Depuis 2 heures du matin, des bus montent vers la Citadelle Laferrière sans s’arrêter, sous la pluie et le mauvais temps. Le 11 avril 2026, vers 13 heures, environ 3 000 personnes se trouvent sur le site. L’espace est saturé. La descente de température, la pression et l’humidité font les premières victimes. Une bousculade éclate lorsque la foule cherche à fuir l’espace intérieur. Les enfants sont parmi les plus touchés. Selon le directeur départemental de la protection civile, Jean Henry Petit, au moins 25 personnes perdent la vie et une trentaine sont blessées.

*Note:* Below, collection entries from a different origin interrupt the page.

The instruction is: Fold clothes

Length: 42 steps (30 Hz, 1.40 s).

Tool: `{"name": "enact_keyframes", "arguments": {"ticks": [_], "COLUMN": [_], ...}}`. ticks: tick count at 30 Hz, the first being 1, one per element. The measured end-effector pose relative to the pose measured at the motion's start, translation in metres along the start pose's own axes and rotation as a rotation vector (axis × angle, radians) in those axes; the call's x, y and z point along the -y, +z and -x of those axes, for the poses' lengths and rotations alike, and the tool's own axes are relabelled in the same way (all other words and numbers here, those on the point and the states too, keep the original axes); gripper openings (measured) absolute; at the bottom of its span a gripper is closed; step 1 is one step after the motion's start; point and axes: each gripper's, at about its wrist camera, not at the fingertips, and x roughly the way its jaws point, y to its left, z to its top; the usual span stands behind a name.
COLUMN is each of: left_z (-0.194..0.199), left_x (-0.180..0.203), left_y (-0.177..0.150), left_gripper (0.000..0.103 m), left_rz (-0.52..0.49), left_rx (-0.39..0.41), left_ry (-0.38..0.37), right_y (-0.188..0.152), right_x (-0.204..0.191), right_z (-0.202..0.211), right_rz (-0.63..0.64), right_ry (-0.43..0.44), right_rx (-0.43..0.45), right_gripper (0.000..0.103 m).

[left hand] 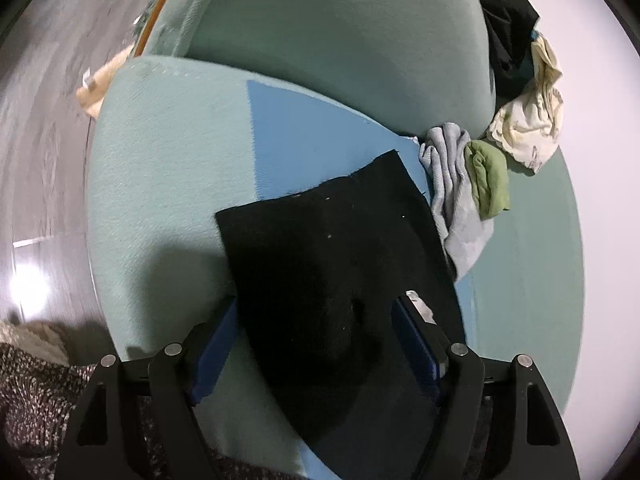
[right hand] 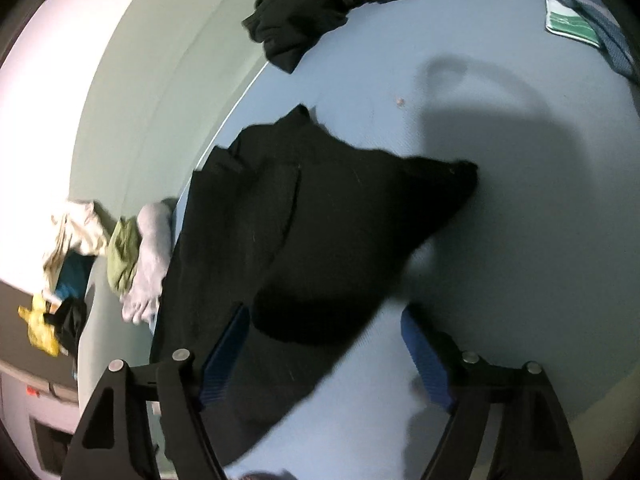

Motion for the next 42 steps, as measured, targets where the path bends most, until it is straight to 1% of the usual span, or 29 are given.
{"name": "enact_keyframes", "arguments": {"ticks": [1, 2, 3, 4, 5, 6, 8, 9, 11, 14, 15, 18, 21, 24, 29, 31, 32, 33, 35, 36, 38, 42], "left_z": [-0.001, -0.003, -0.006, -0.008, -0.009, -0.007, -0.003, -0.001, 0.006, 0.020, 0.025, 0.045, 0.062, 0.066, 0.058, 0.054, 0.051, 0.050, 0.049, 0.048, 0.043, 0.027], "left_x": [0.000, -0.001, -0.003, -0.007, -0.014, -0.019, -0.029, -0.029, -0.026, -0.024, -0.025, -0.023, -0.025, -0.020, 0.001, 0.007, 0.009, 0.010, 0.015, 0.018, 0.025, 0.037], "left_y": [0.000, 0.001, 0.002, 0.003, 0.006, 0.007, 0.010, 0.010, 0.012, 0.019, 0.022, 0.025, 0.019, 0.021, 0.035, 0.040, 0.042, 0.045, 0.050, 0.053, 0.057, 0.063], "left_gripper": [0.065, 0.046, 0.027, 0.022, 0.019, 0.015, 0.013, 0.012, 0.012, 0.012, 0.012, 0.012, 0.012, 0.012, 0.012, 0.012, 0.012, 0.012, 0.012, 0.012, 0.012, 0.012], "left_rz": [0.005, 0.012, 0.026, 0.043, 0.075, 0.093, 0.122, 0.107, 0.058, 0.040, 0.031, -0.071, -0.118, -0.103, -0.032, 0.014, 0.043, 0.067, 0.062, 0.058, 0.065, 0.084], "left_rx": [0.006, 0.004, -0.014, -0.034, -0.061, -0.078, -0.108, -0.122, -0.149, -0.220, -0.240, -0.277, -0.331, -0.358, -0.394, -0.425, -0.455, -0.477, -0.483, -0.486, -0.504, -0.506], "left_ry": [0.006, 0.014, 0.022, 0.009, -0.018, -0.037, -0.070, -0.080, -0.088, -0.141, -0.154, -0.125, -0.126, -0.159, -0.236, -0.289, -0.323, -0.339, -0.331, -0.327, -0.333, -0.314], "right_y": [0.003, 0.005, 0.006, 0.006, 0.007, 0.007, 0.006, 0.006, 0.005, 0.001, -0.002, -0.018, -0.034, -0.035, -0.013, -0.003, 0.001, 0.005, 0.012, 0.015, 0.018, 0.032], "right_x": [-0.004, -0.008, -0.014, -0.020, -0.022, -0.021, -0.018, -0.015, -0.009, -0.010, -0.009, 0.006, 0.022, 0.028, 0.002, -0.006, -0.008, -0.008, -0.009, -0.011, -0.017, -0.039], "right_z": [-0.004, -0.006, -0.010, -0.013, -0.012, -0.009, -0.001, 0.005, 0.021, 0.052, 0.064, 0.095, 0.113, 0.118, 0.119, 0.120, 0.119, 0.118, 0.117, 0.117, 0.115, 0.100], "right_rz": [0.001, 0.005, 0.012, 0.024, 0.033, 0.033, 0.026, 0.003, -0.053, -0.063, -0.047, -0.031, -0.066, -0.091, -0.045, -0.040, -0.058, -0.084, -0.129, -0.131, -0.128, -0.102], "right_ry": [-0.029, -0.064, -0.099, -0.129, -0.135, -0.120, -0.087, -0.058, 0.012, 0.056, 0.061, 0.060, 0.051, 0.052, 0.081, 0.093, 0.107, 0.120, 0.142, 0.141, 0.135, 0.106], "right_rx": [0.004, 0.007, 0.012, 0.017, 0.013, 0.005, -0.011, -0.020, -0.024, 0.007, 0.015, -0.031, -0.066, -0.074, -0.034, -0.024, -0.025, -0.027, -0.028, -0.022, -0.015, -0.015], "right_gripper": [0.082, 0.075, 0.058, 0.051, 0.042, 0.030, 0.020, 0.018, 0.016, 0.016, 0.016, 0.016, 0.016, 0.016, 0.016, 0.016, 0.016, 0.016, 0.016, 0.016, 0.016, 0.016]}}
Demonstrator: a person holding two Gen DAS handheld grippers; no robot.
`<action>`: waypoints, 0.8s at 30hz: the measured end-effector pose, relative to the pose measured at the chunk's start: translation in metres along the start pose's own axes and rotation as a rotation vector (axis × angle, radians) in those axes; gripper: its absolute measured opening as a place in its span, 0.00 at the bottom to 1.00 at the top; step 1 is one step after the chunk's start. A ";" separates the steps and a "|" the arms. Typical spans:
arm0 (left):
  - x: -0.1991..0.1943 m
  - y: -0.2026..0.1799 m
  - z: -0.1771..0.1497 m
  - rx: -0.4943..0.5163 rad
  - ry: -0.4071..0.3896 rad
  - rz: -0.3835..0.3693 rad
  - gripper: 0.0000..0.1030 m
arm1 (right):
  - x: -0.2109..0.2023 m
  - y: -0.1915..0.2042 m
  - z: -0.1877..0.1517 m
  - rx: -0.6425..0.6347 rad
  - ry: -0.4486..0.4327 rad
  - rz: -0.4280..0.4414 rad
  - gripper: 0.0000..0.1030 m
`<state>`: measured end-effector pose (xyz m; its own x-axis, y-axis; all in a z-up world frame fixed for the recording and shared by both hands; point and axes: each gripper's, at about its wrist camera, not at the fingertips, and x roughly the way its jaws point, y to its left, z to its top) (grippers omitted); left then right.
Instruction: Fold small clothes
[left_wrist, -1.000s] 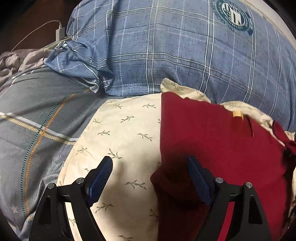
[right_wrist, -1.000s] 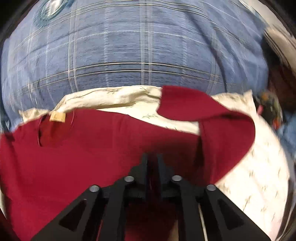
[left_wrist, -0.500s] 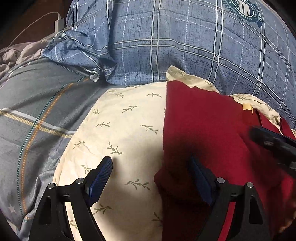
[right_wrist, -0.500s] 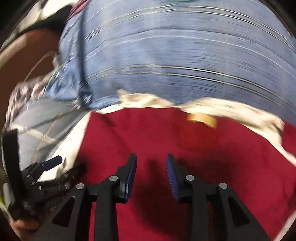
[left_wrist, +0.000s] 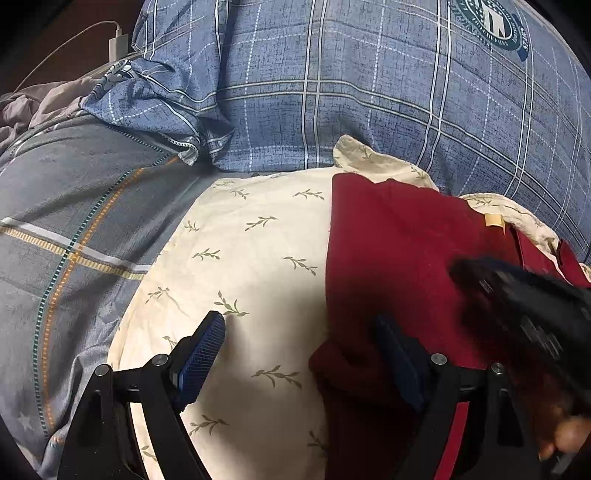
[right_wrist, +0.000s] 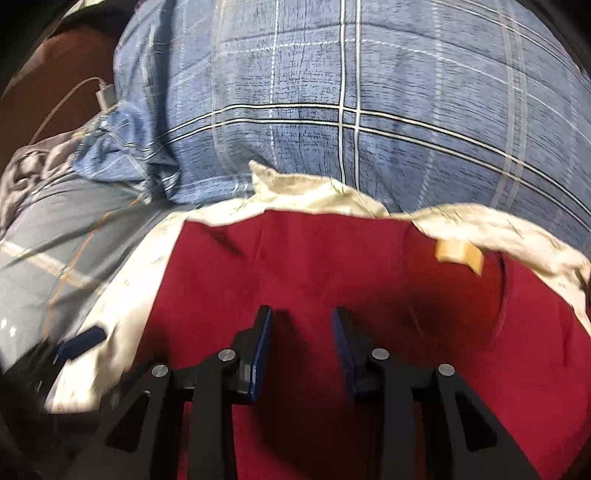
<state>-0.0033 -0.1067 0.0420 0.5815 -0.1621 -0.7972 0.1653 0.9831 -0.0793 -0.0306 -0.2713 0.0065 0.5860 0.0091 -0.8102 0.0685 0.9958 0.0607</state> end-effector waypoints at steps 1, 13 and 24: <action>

Dix heures après le drame, environ 12 cadavres sont encore à l’intérieur de la Citadelle. La police vient à peine d’arriver. Les familles, debout dans le noir, attendent des nouvelles sans qu’on leur réponde. Les renforts venus du Cap-Haïtien repartent faute de matériel. Sans secours officiels, ce sont les familles elles-mêmes qui descendent leurs morts à pied de la montagne.
Le 12 avril, lors d’un Conseil des ministres extraordinaire, le gouvernement décrète trois jours de deuil national du 14 au 16 avril, le drapeau en berne sur tout le territoire, et annonce la prise en charge des frais funéraires des victimes. Le même jour, sept personnes sont arrêtées par le SDPJ/Nord : cinq agents de sécurité de la mairie de Milot et deux employés de l’ISPAN. Le lendemain, le maire de Milot, Wesner Joseph, est interpellé à son tour. Il nie toute responsabilité, renvoyant la gestion du site à l’ISPAN. Ses administrés brûlent des pneus pour exiger sa libération.
Le 14 avril, Jean Gardy Denis, directeur général du ministère de la Culture, présente sa démission au Premier ministre, dénonçant une mauvaise gestion du patrimoine culturel national.
Le 27 avril, Wesner Joseph est auditionné par la juge d’instruction. Le lendemain, il est remis en liberté. Son retour à Milot est accueilli par plusieurs milliers de personnes dans les rues.
L’enquête reste ouverte. Les responsabilités n’ont toujours pas été établies.